Tasvirler o kadar kötü ve yetersiz ki, Dan Brown'dan bile kötü desem inanın abartmış olmam. Kişilik tahlilleri ilkokul 5. sınıf seviyesinde.
Dolayısı ile bu romanı samimi olarak Metal Fırtına ve Dan Brown okurlarına öneririm, bayılacaklar.
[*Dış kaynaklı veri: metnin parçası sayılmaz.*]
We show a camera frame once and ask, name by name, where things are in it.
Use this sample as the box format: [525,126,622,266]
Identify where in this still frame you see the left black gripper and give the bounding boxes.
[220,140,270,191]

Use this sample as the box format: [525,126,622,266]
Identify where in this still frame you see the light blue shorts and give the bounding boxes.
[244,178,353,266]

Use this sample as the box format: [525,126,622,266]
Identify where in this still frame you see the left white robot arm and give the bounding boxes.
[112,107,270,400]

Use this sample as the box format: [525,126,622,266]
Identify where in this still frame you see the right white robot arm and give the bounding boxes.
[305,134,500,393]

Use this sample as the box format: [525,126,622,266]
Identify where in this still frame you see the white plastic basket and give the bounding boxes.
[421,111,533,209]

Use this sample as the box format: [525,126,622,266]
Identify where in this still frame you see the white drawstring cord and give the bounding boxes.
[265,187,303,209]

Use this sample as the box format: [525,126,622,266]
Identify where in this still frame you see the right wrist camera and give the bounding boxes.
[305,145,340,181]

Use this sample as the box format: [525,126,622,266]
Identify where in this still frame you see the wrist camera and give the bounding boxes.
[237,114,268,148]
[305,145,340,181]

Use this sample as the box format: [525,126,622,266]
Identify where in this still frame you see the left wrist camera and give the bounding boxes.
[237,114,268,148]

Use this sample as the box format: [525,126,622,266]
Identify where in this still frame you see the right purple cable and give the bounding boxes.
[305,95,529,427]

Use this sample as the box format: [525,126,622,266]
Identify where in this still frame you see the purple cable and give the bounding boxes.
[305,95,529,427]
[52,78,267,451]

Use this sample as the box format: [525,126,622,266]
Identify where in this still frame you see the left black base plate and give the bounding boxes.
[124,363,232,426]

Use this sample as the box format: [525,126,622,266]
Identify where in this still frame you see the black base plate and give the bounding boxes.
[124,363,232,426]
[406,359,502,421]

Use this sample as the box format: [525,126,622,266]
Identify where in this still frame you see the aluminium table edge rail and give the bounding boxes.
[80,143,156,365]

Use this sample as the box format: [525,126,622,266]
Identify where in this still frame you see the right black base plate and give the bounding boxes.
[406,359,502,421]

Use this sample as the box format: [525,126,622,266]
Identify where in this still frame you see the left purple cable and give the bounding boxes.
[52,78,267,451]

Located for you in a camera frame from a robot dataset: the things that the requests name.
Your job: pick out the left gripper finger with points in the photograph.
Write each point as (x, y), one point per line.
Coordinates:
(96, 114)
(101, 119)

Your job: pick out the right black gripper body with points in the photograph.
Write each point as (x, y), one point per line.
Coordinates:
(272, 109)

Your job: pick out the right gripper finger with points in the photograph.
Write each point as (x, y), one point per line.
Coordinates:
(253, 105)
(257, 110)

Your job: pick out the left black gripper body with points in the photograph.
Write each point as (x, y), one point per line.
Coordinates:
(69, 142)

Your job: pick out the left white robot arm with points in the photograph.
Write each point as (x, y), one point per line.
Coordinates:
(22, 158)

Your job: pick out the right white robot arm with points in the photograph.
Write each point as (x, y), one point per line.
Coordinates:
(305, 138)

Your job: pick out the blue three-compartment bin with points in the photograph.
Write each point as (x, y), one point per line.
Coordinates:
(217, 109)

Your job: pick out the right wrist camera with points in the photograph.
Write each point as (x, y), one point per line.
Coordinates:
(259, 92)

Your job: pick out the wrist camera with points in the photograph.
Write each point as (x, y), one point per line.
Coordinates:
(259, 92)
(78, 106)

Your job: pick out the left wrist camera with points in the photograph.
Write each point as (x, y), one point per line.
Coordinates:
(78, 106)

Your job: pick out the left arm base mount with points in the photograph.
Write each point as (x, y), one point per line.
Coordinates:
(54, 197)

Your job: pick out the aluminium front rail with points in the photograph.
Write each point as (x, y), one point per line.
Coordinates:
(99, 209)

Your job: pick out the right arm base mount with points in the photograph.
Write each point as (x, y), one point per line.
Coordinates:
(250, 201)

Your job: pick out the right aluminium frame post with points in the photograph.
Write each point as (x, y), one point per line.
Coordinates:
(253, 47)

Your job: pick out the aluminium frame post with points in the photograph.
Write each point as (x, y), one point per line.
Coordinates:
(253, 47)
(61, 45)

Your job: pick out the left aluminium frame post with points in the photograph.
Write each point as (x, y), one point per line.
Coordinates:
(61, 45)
Hadi bütün bunlar olsun da, Biyohazard diyorsun ön kapakta, felaket diyorsun arka kapakta, bütün roman bir evin içinde başlayıp bitiyor. Yani konuda da bir numara yok. Bir ev, masum kurbanlar ve pislik hırsızlar, o girdi, bu çıktı, o saklandı, bu kaçtı derken, sayfaları atlaya atlaya (ki hiç huyum değildir) geçtim.
Ama efekt Oscarı, yazarın bütün kurbanların (ki en az 10 kişi) cep telefonlarını şu veya bu şekilde (ama her şekilde, şarj bitmesi, unutma, montun cebinde kalma, içine ot kaçması, yani o biçim) devre dışı bırakmasına gidiyor. Yahu be adam, keşke romanını 1990'ların başında geçirseydin de sayfalarca senin cep telefonu teknolojisini nasıl devre dışı bırakabilirim denklemlerini okutmasaydın bize.
Duygu Oscar'ı ise, final bölümüne gidiyor: Bütün iyiler çok mutlu ve bütün kötüler çok mutsuz oluyor. Hatta herşeyden kurtulan kötü kişi romanın sonunda kanser oluyor ve bunu aynı uçakta Londra'dan Bahamalara uçmuş iki insanın sanki ilk kez rastlıyorlarmış gibi ayaküstü sohbetlerinden öğreniyorsunuz ve siz de çok mutlu oluyorsunuz. Yani Uğur Duzla, verdiğim paraya mı acıyayım, harcadığım zamana mı, yoksa Metal Fırtınacılara kitap tavsiye etmeme mi?